Oscillatory angular dependence of the magnetoresistance in a topological insulator Bi_{1-x}Sb_{x}

TL;DR

This study investigates the angular dependence of magnetoresistance and quantum oscillations in a topological insulator, revealing distinct surface and bulk contributions and uncovering new physics in high-field transport phenomena.

Contribution

It identifies two different oscillatory phenomena linked to surface and bulk states, providing a novel method to distinguish 2D surface states from 3D bulk Fermi surfaces in topological insulators.

Findings

Surface state oscillations originate from the (2̅1̅1̅) plane.

High-field oscillations likely from the (111) plane, of unknown origin.

Distinct angular dependence helps differentiate surface and bulk contributions.

Abstract

The angular-dependent magnetoresistance and the Shubnikov-de Haas oscillations are studied in a topological insulator Bi_{0.91}Sb_{0.09}, where the two-dimensional (2D) surface states coexist with a three-dimensional (3D) bulk Fermi surface (FS).
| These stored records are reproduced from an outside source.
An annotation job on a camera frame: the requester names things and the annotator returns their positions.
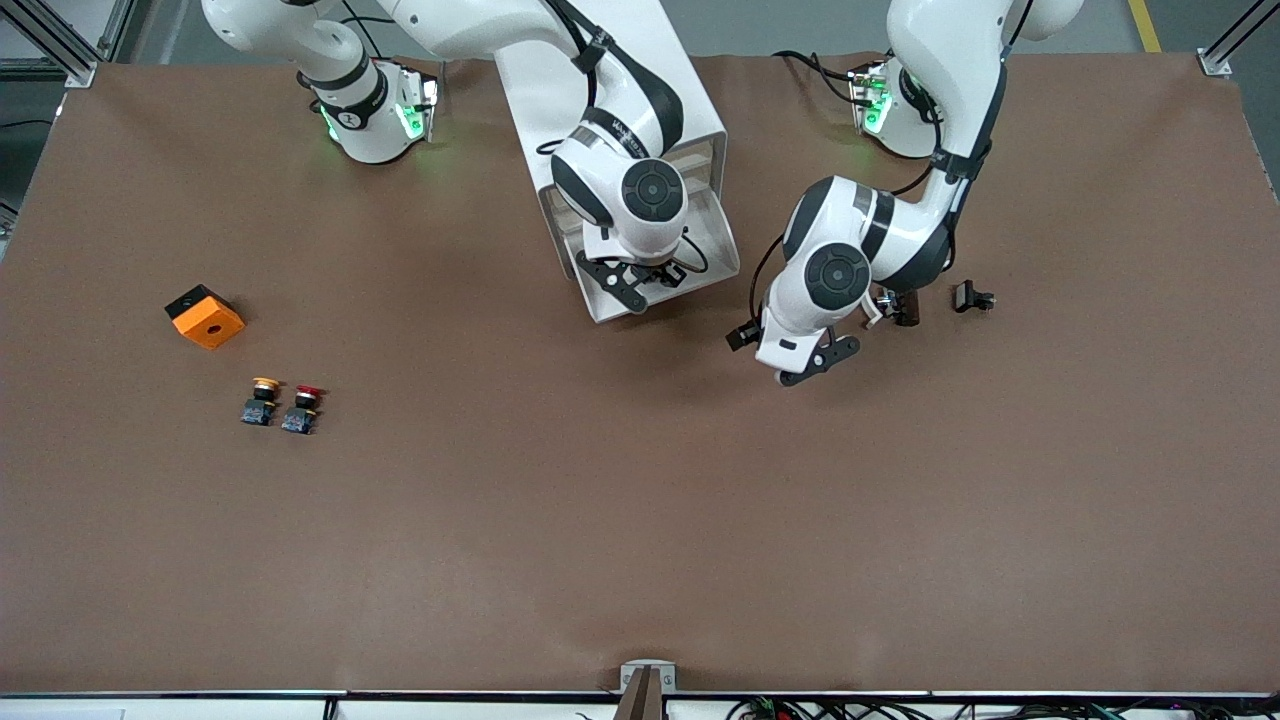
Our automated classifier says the red push button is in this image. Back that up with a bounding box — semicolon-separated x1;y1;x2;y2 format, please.
280;385;326;436

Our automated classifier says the yellow push button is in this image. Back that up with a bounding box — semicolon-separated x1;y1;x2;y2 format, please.
240;376;283;427

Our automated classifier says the brown table mat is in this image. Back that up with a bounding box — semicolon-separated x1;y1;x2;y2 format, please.
0;52;1280;696

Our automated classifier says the orange box with hole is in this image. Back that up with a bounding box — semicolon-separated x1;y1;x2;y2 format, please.
165;284;246;351

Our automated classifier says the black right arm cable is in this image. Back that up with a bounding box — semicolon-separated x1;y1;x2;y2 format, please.
537;0;709;276

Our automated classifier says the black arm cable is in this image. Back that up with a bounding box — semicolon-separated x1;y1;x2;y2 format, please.
537;0;709;276
748;60;1009;326

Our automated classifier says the black base cable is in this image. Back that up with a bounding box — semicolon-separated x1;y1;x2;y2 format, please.
772;48;867;106

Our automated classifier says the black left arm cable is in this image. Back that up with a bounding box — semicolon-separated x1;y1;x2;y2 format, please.
748;60;1009;326

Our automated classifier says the metal table edge bracket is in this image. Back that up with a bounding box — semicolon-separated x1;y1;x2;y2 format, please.
618;660;678;720

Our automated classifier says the aluminium frame post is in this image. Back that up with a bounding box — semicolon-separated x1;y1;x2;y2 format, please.
1197;0;1280;79
0;0;151;89

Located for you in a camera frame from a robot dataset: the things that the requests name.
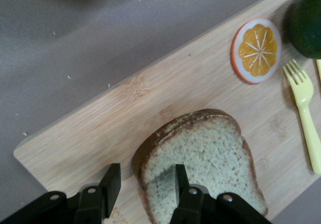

Two distinct types of oscillatory phenomena are discovered in the angular-dependence: The one observed at lower fields is shown to originate from the surface state, which resides on the (2\bar{1}\bar{1}) plane, giving a new way to distinguish the 2D surface state from the 3D FS. The other one, which becomes prominent at higher fields, probably comes from the (111) plane and is obviously of unknown origin, pointing to new physics in transport properties of topological insulators.